Because this is an appeal from a decision of the tribunal in its minor civil dispute jurisdiction, leave is necessary. Leave to appeal will ordinarily only be granted where there is some question of general importance upon which further argument, and a decision of the Appeal Tribunal, would be to the public advantage; or, there is a reasonably arguable case of error in the primary decision and a reasonable prospect that the applicant would obtain further substantive relief. Another question sometimes asked is: is leave necessary to correct a substantial injustice to the applicant, caused by some error?
Ms Rennie’s application to attend by telephone was filed in the tribunal on 4 February 2011, well before the hearing on 14 March 2011. The tribunal is required to deal with matters in a way that is accessible, fair, just, economical and quick.[1] Allowing Ms Rennie to attend the hearing by telephone fulfils that objective. It was an avenue also open to Mr Lee but he chose not to take it. The transcript shows that Lee did not suffer any detriment or lack of natural justice, because Ms Rennie appeared by telephone.
[1] Queensland Civil and Administrative Tribunal Act 2009, s 3(b).
Clause 2.2 of the commercial tenancy agreement signed by the parties states:
“If the Tenant continues to occupy the Premises after the Term with the Landlord’s consent then:
(1) The Tenant does so as a monthly tenant on the same basis as the last day of the term.”
Clause 14 of the commercial tenancy agreement provides that the option for a further term is exercisable by Ms Rennie giving:
“…notice to that effect to the Landlord not less than 3 months before and not more than six months before the Term expires.”
Ms Rennie did not give any notice, let alone a notice that complied with clause 14. Lee says, however, that by giving notice of the CPI increase, to which Ms Rennie did not respond except to pay the increased amount, Ms Rennie is taken to have accepted the new term. Lee also says that it did not consent to Ms Rennie continuing to occupy as a month to month tenant pursuant to clause 2.2.

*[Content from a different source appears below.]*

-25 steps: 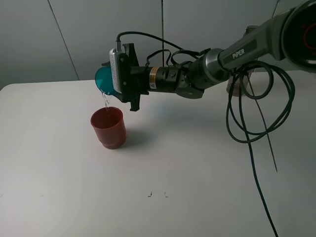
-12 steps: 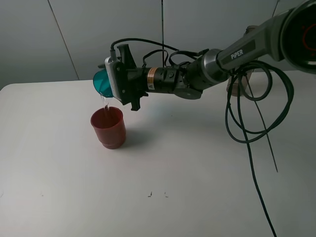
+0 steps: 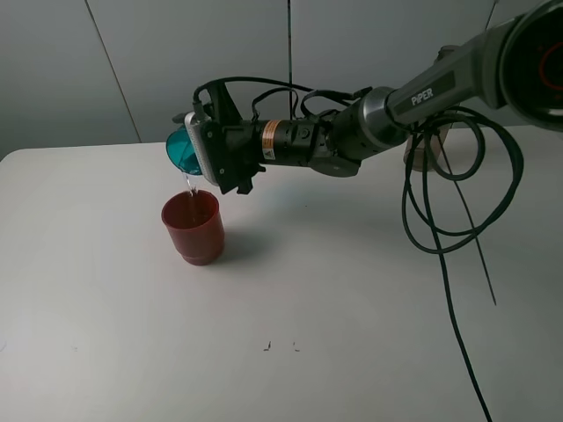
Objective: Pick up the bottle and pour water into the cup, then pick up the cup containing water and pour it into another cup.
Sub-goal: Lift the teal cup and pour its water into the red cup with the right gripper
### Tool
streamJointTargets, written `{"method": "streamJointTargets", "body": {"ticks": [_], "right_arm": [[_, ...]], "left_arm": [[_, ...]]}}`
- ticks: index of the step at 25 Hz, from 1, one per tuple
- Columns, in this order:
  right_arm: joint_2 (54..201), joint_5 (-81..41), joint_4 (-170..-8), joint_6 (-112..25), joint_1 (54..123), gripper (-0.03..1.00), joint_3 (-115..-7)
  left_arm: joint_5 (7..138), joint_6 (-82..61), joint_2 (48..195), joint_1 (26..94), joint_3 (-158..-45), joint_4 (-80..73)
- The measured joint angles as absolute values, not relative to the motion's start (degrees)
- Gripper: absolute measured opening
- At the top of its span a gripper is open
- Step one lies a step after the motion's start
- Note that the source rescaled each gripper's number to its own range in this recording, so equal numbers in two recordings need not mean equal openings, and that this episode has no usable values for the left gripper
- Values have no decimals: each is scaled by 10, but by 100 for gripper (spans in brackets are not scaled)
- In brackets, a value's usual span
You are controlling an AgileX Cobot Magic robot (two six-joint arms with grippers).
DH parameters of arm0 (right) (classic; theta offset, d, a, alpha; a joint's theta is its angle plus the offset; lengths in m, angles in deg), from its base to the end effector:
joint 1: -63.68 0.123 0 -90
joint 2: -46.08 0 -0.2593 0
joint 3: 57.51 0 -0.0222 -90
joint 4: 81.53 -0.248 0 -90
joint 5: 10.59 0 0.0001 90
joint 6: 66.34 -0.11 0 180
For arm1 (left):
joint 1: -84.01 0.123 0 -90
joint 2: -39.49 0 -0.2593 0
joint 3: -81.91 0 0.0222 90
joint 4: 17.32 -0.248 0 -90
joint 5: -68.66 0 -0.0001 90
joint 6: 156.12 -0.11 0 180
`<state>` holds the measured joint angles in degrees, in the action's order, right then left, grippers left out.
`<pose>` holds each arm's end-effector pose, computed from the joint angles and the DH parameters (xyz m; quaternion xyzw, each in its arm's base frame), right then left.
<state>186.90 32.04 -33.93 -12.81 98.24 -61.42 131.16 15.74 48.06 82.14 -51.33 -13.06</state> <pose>0.3630 0.3168 0.0960 -0.7563 0.2015 -0.1042 0.6136 0.0318 -0.0083 0.2698 0.0770 0.8523 -0.0088 0.5172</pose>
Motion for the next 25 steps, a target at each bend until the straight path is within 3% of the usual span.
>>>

The learned Adjudicator rightly rejected both of these arguments. Ms Rennie did not give the notice required by clause 2.2 so did not exercise the option. The mere payment of the increased rent by Ms Rennie does not bind her to a further term. Conversely, acceptance of rent by Lee does amount to the Landlord’s consent to a month to month tenancy.
The learned Adjudicator found that outgoings did not include administration costs payable by Lee to Mr Lee. What comprises “outgoings” is a difficult decision; clause 4.2 of the commercial tenancy agreement, conflicts with Item 9 of the reference schedule which, in turn is slightly (although not materially) different from the letter of offer.
It is not the appeal tribunal’s task to determine whether there is a different interpretation of the obligation to pay outgoings or even whether there is a better interpretation. The sole function of the appeals tribunal is to determine whether the tribunal’s interpretation is capable of being supported by the evidence[2]. I find that the learned Adjudicator’s interpretation is capable of being supported by the factual matrix before him.
[2] Fox v Percy (2003) 214 CLR 118 at 129 per Gleeson CJ, Gummow and Kirby JJ.
Given the very small amount recovered by Lee in this proceeding, the learned Adjudicator’s decision not to require Ms Rennie to pay interest or the filing fee is understandable and is not a decision that merits any change by the appeals tribunal.
There is no question of general importance that should be determined by the appeals tribunal; there is no reasonably arguable case that the learned Adjudicator was in error; there is no reasonable prospect of substantive relief on appeal; and there is no evidence that a substantial injustice will result if leave is not granted. Leave to appeal should be refused.